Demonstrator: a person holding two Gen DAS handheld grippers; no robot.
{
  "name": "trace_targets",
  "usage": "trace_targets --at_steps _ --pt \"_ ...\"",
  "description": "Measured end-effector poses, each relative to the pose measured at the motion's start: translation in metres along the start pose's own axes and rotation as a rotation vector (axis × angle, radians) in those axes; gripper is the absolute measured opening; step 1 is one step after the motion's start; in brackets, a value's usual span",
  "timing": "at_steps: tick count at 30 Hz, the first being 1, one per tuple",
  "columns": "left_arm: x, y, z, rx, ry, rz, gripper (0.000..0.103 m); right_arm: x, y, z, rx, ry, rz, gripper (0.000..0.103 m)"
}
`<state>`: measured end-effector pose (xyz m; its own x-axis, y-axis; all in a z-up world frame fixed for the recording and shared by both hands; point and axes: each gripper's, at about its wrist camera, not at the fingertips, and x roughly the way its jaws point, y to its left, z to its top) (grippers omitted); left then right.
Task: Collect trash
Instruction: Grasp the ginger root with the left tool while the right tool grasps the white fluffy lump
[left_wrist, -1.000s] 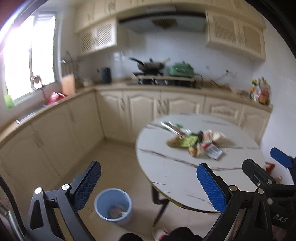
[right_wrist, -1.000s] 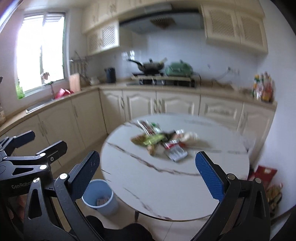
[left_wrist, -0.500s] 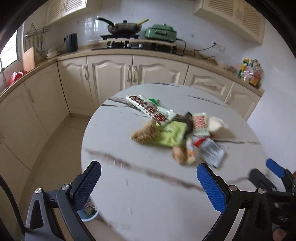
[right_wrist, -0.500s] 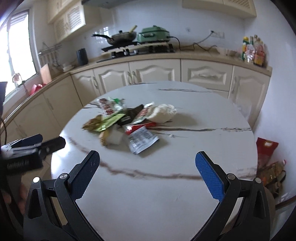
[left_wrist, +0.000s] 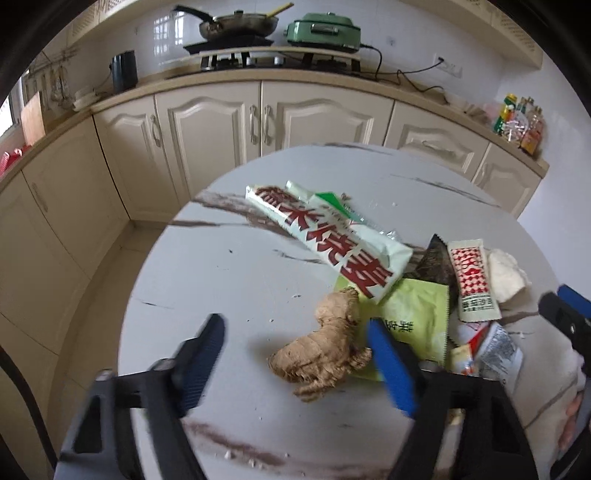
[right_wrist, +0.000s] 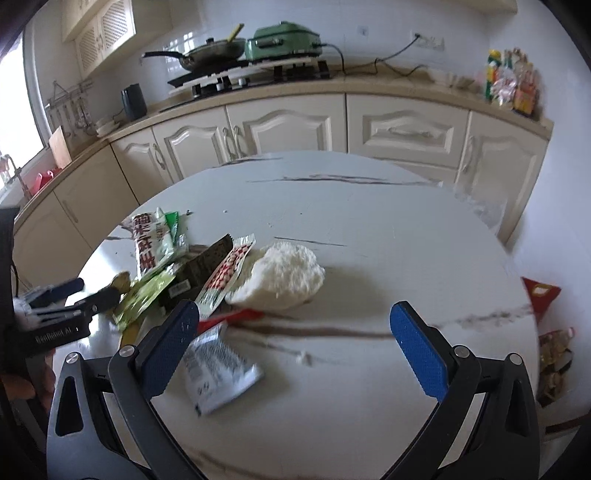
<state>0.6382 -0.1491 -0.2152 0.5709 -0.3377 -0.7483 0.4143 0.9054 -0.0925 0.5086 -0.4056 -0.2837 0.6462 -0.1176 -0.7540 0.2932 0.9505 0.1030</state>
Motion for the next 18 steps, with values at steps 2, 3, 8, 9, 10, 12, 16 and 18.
trace_targets --at_steps 2,3,8,9,10,12,16,18 --pt "0.01 0.003 0.002 0.004 -0.001 -0.029 0.06 0.012 -0.001 0.006 -0.01 0.018 0.007 0.103" --pt "0.011 0.005 0.003 0.013 -0.011 -0.043 0.056 0.021 -0.002 0.01 -0.013 0.04 0.004 0.103" --pt "0.005 0.012 -0.005 0.01 -0.03 -0.077 0.046 0.045 -0.01 0.019 0.017 0.079 0.041 0.103" --pt "0.003 0.014 -0.007 0.008 -0.039 -0.086 0.046 0.05 -0.012 0.019 0.04 0.095 0.071 0.103" --pt "-0.002 0.015 -0.008 0.009 -0.044 -0.09 0.046 0.052 -0.014 0.019 0.053 0.096 0.087 0.103" --pt "-0.011 0.019 -0.012 0.004 -0.056 -0.092 0.046 0.058 -0.016 0.018 0.058 0.102 0.112 0.103" --pt "-0.028 0.025 -0.016 -0.005 -0.077 -0.107 0.046 0.061 -0.016 0.016 0.062 0.103 0.135 0.065" --pt "-0.039 0.028 -0.02 -0.012 -0.083 -0.118 0.046 0.06 -0.018 0.015 0.071 0.103 0.169 0.049"
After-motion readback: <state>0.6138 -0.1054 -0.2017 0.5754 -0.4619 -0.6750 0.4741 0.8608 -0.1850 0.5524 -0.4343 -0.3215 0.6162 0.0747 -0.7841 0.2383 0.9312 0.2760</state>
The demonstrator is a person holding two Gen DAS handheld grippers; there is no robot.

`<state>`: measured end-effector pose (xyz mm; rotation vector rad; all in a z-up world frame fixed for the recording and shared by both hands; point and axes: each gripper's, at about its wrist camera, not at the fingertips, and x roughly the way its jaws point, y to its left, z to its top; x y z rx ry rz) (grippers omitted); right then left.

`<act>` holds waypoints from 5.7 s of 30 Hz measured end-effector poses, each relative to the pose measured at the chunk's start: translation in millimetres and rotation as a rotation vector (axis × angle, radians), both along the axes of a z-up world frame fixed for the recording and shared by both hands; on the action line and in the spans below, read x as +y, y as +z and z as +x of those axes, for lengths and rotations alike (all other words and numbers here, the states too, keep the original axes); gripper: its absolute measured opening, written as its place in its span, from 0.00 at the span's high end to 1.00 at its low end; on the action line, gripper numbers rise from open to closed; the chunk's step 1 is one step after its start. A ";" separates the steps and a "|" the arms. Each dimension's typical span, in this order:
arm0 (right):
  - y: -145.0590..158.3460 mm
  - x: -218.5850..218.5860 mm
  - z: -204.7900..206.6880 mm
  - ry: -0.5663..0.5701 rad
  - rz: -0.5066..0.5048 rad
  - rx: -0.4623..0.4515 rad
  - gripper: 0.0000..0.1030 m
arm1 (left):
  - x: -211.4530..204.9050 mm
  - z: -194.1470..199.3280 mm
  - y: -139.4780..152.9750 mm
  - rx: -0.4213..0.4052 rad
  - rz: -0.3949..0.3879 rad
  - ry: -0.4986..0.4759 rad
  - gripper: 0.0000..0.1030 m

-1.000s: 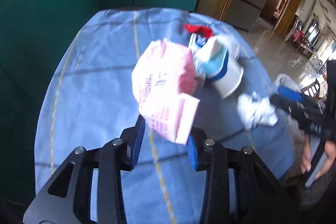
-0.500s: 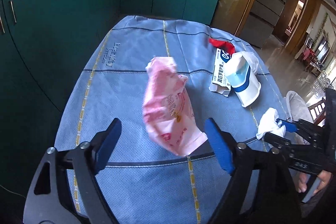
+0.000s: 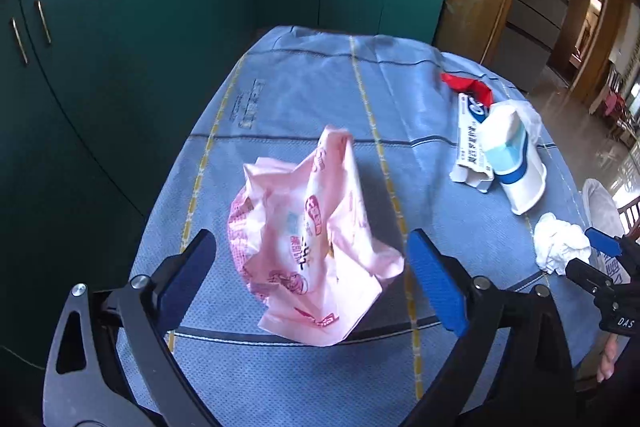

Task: Collect trash

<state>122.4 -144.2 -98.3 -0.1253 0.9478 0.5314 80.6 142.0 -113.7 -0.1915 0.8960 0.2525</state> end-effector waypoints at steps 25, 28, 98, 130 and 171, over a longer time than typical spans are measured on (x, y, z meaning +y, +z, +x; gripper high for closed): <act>-24.2 27.4 4.6 0.011 -0.077 -0.003 0.53 | 3.5 24.3 -25.0 0.056 -0.083 0.011 0.21; -20.9 31.3 -3.2 0.032 -0.091 -0.025 0.55 | -9.1 21.1 -22.9 0.048 -0.033 -0.036 0.28; 22.6 -71.5 -16.0 -0.188 -0.028 -0.128 0.60 | -103.7 10.8 -17.0 0.059 -0.009 -0.291 0.42; 46.8 -322.8 -73.7 -0.818 -0.060 -0.199 0.60 | -363.7 72.6 56.4 -0.157 -0.080 -0.828 0.51; 29.9 -29.3 61.4 -0.062 0.065 -0.076 0.19 | -56.3 -17.3 36.7 -0.075 0.100 -0.040 0.10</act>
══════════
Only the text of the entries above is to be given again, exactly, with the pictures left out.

Demonstrator: a person holding two Gen DAS handheld grippers; no robot.
{
  "name": "trace_targets",
  "usage": "trace_targets --at_steps _ --pt \"_ ...\"",
  "description": "Measured end-effector poses, each relative to the pose measured at the motion's start: translation in metres along the start pose's own axes and rotation as a rotation vector (axis × angle, radians) in those axes; gripper is the absolute measured opening; step 1 is one step after the motion's start; in brackets, a value's usual span",
  "timing": "at_steps: tick count at 30 Hz, the first being 1, one per tuple",
  "columns": "left_arm: x, y, z, rx, ry, rz, gripper (0.000..0.103 m); right_arm: x, y, z, rx, ry, rz, gripper (0.000..0.103 m)"
}
`<state>`: measured end-effector pose (xyz m; its own x-axis, y-axis; all in a z-up world frame fixed for the recording and shared by both hands; point and axes: each gripper's, at about its wrist camera, not at the fingertips, and x roughly the way its jaws point, y to its left, z to its top) (grippers omitted); left then right.
Task: Collect trash
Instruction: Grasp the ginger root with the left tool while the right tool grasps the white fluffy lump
[left_wrist, -1.000s] 
[right_wrist, -1.000s] 
[left_wrist, -0.500s] 
[right_wrist, -0.500s] 
[left_wrist, +0.000s] 
[right_wrist, +0.000s] 
<state>0.6382 -0.1491 -0.2152 0.5709 -0.3377 -0.7483 0.4143 0.9054 -0.0925 0.5086 -0.4056 -0.2837 0.6462 -0.1176 -0.7540 0.2932 0.9505 0.1030</state>
Motion for the next 18 steps, with values at steps 2, 3, 8, 9, 10, 12, 16 and 18.
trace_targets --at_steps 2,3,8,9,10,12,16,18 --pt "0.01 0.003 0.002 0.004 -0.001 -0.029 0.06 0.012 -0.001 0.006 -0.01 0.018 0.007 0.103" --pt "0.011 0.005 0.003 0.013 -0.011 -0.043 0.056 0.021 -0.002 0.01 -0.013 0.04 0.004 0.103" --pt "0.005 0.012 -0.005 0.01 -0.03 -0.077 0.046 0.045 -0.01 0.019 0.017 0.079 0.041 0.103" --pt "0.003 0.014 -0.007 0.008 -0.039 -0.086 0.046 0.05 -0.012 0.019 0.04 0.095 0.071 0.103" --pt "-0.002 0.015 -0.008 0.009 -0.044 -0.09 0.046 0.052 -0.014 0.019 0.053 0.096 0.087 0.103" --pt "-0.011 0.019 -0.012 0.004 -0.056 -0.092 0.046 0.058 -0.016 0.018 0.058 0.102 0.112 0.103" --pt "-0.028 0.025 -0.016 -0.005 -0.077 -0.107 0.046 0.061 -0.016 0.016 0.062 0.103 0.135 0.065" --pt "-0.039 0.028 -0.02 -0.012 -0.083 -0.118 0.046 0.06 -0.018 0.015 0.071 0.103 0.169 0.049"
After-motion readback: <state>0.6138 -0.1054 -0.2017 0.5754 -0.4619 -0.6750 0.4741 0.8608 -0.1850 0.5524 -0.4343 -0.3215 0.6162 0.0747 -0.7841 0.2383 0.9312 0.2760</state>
The demonstrator is a person holding two Gen DAS handheld grippers; there is no robot.

`<state>`: measured end-effector pose (xyz mm; rotation vector rad; all in a z-up world frame fixed for the recording and shared by both hands; point and axes: each gripper's, at about its wrist camera, not at the fingertips, and x roughly the way its jaws point, y to its left, z to its top; x y z rx ry rz) (grippers omitted); right then left.

`<act>` holds waypoints from 5.7 s of 30 Hz measured end-effector poses, each relative to the pose measured at the chunk's start: translation in millimetres and rotation as a rotation vector (axis × angle, radians), both along the axes of a z-up world frame fixed for the recording and shared by both hands; on the action line and in the spans below, read x as +y, y as +z and z as +x of those axes, for lengths and rotations alike (all other words and numbers here, the states too, keep the original axes); gripper: its absolute measured opening, written as its place in its span, from 0.00 at the span's high end to 1.00 at its low end; on the action line, gripper numbers rise from open to closed; the chunk's step 1 is one step after its start. A ";" separates the steps and a "|" the arms. Each dimension's typical span, in this order:
arm0 (right):
  - y: -145.0590..158.3460 mm
  - x: -218.5850..218.5860 mm
  - z: -204.7900..206.6880 mm
  - ry: -0.5663..0.5701 rad
  - rz: -0.5066..0.5048 rad
  - rx: -0.4623..0.4515 rad
  - gripper: 0.0000..0.1030 m
arm1 (left):
  - x: -211.4530..204.9050 mm
  - z: -194.1470..199.3280 mm
  - y: -139.4780..152.9750 mm
  - rx: -0.4213..0.4052 rad
  - rz: -0.3949..0.3879 rad
  - ry: -0.4986..0.4759 rad
  - gripper: 0.0000..0.1030 m

-1.000s: 
-0.500s: 
+0.000s: 

Task: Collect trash

<state>122.4 -144.2 -98.3 -0.1253 0.9478 0.5314 80.6 142.0 -113.7 -0.1915 0.8960 0.2525</state> end-effector waypoints at steps 25, 28, 98, 130 and 171, over a longer time than typical spans are measured on (x, y, z meaning +y, +z, +x; gripper high for closed): <act>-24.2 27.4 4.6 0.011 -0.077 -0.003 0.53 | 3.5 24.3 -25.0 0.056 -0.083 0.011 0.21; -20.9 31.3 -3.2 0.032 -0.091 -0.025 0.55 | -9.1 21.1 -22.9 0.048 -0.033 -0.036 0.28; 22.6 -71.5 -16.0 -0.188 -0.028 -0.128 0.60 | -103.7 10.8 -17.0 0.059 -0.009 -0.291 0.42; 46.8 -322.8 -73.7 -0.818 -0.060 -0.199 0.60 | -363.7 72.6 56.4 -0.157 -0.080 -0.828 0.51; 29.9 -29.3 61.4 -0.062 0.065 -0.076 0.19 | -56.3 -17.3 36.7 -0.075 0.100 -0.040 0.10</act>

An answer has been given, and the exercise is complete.